What to do: Whenever the word "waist" appears in a line of the listing, copy that line.

****************************************

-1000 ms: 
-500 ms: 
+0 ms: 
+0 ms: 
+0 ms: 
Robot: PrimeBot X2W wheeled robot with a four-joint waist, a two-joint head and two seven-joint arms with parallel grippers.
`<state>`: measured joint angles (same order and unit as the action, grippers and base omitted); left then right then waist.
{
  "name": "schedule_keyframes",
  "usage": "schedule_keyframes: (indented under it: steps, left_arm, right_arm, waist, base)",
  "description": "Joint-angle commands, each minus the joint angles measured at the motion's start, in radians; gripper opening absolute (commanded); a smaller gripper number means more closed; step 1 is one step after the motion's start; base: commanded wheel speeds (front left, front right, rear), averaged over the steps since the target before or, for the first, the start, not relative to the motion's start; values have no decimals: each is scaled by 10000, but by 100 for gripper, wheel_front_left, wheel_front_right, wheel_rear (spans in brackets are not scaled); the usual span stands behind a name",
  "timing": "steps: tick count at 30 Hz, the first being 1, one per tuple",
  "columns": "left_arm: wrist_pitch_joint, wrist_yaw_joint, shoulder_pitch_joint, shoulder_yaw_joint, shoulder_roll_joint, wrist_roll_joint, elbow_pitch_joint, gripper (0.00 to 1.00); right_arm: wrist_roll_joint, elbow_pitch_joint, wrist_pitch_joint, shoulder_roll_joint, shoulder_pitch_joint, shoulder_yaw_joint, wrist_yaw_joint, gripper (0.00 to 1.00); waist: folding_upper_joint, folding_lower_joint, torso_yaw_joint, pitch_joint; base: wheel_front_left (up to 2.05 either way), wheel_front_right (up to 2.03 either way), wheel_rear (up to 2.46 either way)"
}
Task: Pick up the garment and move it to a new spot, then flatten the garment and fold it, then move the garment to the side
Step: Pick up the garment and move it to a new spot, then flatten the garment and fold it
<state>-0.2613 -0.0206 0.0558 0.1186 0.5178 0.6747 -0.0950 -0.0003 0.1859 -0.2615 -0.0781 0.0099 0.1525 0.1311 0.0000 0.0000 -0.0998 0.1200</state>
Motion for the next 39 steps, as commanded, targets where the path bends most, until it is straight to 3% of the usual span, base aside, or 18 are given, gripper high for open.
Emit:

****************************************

Output:
Robot: PrimeBot X2W wheeled robot with a four-joint waist, a two-joint head and two seven-joint arms with parallel grippers.
`<state>`: measured joint angles (same order and unit as the action, grippers and base omitted); left then right then waist.
  "usage": "schedule_keyframes: (indented under it: steps, left_arm, right_arm, waist, base)",
  "columns": "left_arm: wrist_pitch_joint, wrist_yaw_joint, shoulder_pitch_joint, shoulder_yaw_joint, shoulder_roll_joint, wrist_roll_joint, elbow_pitch_joint, gripper (0.00 to 1.00); right_arm: wrist_roll_joint, elbow_pitch_joint, wrist_pitch_joint, shoulder_roll_joint, shoulder_pitch_joint, shoulder_yaw_joint, wrist_yaw_joint, gripper (0.00 to 1.00); waist: folding_upper_joint, folding_lower_joint, torso_yaw_joint, pitch_joint; base: wheel_front_left (up to 2.05 either way), wheel_front_right (up to 2.03 either way), wheel_rear (up to 2.46 either way)"

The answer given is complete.